When the line with "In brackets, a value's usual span" is found, repeat it and all lines that follow it exactly, stopping at the end of the listing.

----

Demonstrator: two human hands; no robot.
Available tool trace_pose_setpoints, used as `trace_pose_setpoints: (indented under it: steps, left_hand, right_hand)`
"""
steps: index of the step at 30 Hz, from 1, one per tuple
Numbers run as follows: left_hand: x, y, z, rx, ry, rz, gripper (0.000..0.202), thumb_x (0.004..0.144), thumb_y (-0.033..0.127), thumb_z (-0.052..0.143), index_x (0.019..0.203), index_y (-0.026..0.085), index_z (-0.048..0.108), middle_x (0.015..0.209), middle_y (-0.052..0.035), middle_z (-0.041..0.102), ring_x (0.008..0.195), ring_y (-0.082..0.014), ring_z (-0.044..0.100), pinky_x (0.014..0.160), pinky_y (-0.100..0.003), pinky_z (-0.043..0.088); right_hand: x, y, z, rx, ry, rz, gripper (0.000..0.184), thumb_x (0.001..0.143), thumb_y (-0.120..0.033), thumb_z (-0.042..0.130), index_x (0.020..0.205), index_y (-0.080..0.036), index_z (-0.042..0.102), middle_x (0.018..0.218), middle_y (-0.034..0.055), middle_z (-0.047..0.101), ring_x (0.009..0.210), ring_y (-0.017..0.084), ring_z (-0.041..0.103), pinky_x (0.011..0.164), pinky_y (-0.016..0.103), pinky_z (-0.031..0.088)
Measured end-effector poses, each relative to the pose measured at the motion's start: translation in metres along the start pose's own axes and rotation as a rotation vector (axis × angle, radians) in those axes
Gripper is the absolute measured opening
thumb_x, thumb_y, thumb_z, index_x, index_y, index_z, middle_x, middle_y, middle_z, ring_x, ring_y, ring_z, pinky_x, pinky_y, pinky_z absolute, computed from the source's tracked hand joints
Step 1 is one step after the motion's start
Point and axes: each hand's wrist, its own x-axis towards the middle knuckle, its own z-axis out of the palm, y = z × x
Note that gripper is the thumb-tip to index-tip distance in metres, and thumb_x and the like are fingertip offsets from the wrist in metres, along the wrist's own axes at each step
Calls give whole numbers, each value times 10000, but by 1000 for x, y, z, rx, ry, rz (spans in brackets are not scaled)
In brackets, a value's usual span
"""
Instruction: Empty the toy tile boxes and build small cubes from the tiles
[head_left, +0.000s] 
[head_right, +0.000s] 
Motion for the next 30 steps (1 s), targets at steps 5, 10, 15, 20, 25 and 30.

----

• **EXERCISE SOLUTION**
In brackets, a value's usual span
"""
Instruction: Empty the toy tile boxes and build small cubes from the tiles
[head_left, +0.000s] 
[head_right, +0.000s] 
Motion for the next 30 steps (1 s), targets at steps 5, 10, 15, 20, 25 and 30.

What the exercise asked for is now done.